Massachusetts (2016) and Rhode Island (2003) have laws mandating insurance coverage for long-term antibiotic therapy for Lyme disease when deemed medically necessary by a physician. In 1999 Connecticut had passed a similar, though somewhat more restrictive law.

== Harassment of researchers ==

Some promoters of belief in CLD have harassed mainstream scientists and made false accusations. In 2001, The New York Times Magazine reported that Allen Steere, chief of immunology and rheumatology at Tufts Medical Center and a co-discoverer and leading expert on Lyme disease, had been harassed, stalked, and threatened by patients and patient advocacy groups angry at his refusal to substantiate their diagnoses of "chronic" Lyme disease and endorse long-term antibiotic therapy. Because this intimidation included death threats, Steere was assigned security guards.

== Media ==

A 2004 study in The Pediatric Infectious Disease Journal stated nine of nineteen Internet websites surveyed contained what were described as major inaccuracies. Websites described as providing inaccurate information included several with the word "lyme" in their domain name (e.g., lymenet.org), as well as the website of the International Lyme and Associated Diseases Society. A 2007 article in The New England Journal of Medicine argued media coverage of chronic Lyme disease ignored scientific evidence in favor of anecdotes and testimonials:

The media frequently disregard complex scientific data in favor of testimonials about patients suffering from purported chronic Lyme disease and may even question the competence of clinicians who are reluctant to diagnose chronic Lyme disease ... [contributing] to a great deal of public confusion with little appreciation of the serious harm caused to many patients who have received a misdiagnosis and have been inappropriately treated.

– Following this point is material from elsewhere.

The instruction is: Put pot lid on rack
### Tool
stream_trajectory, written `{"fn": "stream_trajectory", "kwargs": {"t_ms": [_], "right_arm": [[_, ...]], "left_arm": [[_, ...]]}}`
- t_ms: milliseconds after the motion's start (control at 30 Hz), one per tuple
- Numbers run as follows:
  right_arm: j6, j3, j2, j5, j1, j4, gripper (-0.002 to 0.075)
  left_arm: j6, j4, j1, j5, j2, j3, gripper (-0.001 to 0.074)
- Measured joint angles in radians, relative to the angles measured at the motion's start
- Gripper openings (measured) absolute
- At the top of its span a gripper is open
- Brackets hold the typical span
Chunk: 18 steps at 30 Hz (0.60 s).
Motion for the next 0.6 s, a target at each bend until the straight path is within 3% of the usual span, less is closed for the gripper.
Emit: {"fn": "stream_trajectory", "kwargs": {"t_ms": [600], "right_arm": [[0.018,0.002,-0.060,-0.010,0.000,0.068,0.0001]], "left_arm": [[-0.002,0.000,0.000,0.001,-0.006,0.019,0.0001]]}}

The 2008 documentary film Under Our Skin: The Untold Story of Lyme Disease is by a director whose sister self-identified with the condition. A columnist for Entertainment Weekly wrote of the film:

[Under Our Skin] embraces, with bits and pieces of skimpy evidence and a whole lot more paranoid leftist fervor, the notion that "chronic Lyme disease" is a condition that the medical establishment is locked in a conspiracy to deny the existence of. The filmmakers actually bungle what should have been their real subject (that the belief in chronic Lyme disease has become something of a cult, one that can ruin the lives of the people who think they have it).